**Your goal**.
Output, exactly and alone, the lines from the one containing "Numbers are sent" through the last line of the material below, both ends included.

**Recorded information**.
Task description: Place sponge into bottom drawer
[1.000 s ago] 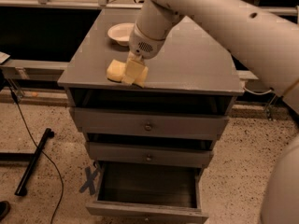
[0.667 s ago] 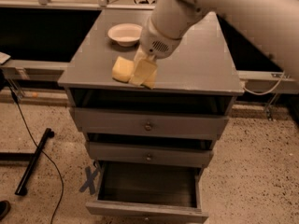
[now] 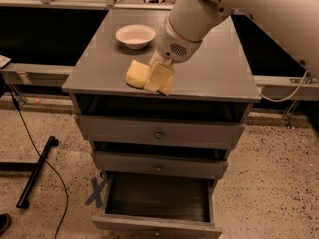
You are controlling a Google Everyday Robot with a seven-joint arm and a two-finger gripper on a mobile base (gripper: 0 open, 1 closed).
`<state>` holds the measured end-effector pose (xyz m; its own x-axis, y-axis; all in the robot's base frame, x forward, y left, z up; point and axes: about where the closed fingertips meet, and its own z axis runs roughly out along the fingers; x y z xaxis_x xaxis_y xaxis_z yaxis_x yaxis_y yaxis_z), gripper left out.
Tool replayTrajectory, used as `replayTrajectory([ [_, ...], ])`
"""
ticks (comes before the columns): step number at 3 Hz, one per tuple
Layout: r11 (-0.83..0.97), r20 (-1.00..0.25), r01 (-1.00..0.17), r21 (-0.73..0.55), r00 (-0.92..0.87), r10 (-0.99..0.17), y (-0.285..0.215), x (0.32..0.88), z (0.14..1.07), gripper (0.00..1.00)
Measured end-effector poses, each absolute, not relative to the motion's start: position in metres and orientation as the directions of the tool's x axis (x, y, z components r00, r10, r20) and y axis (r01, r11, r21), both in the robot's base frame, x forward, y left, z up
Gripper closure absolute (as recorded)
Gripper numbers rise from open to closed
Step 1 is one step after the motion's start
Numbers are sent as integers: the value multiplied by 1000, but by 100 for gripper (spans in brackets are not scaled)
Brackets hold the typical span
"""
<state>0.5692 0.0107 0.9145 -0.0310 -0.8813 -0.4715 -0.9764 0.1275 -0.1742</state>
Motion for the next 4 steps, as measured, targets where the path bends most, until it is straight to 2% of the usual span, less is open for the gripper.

**Output for this task**.
Numbers are sent as integers: the value multiplied by 1000, but by 100 for gripper (spans in brackets are not scaled)
Brackets hold the typical span
"""
<state>0.5692 0.0107 0.9145 -0.0310 -0.8813 -0.4715 -0.9764 0.1275 -0.1742</state>
Motion for the next 4 steps, as measured, targets where the path bends most, until it is straight to 2% of the usual span, less is open for the gripper.

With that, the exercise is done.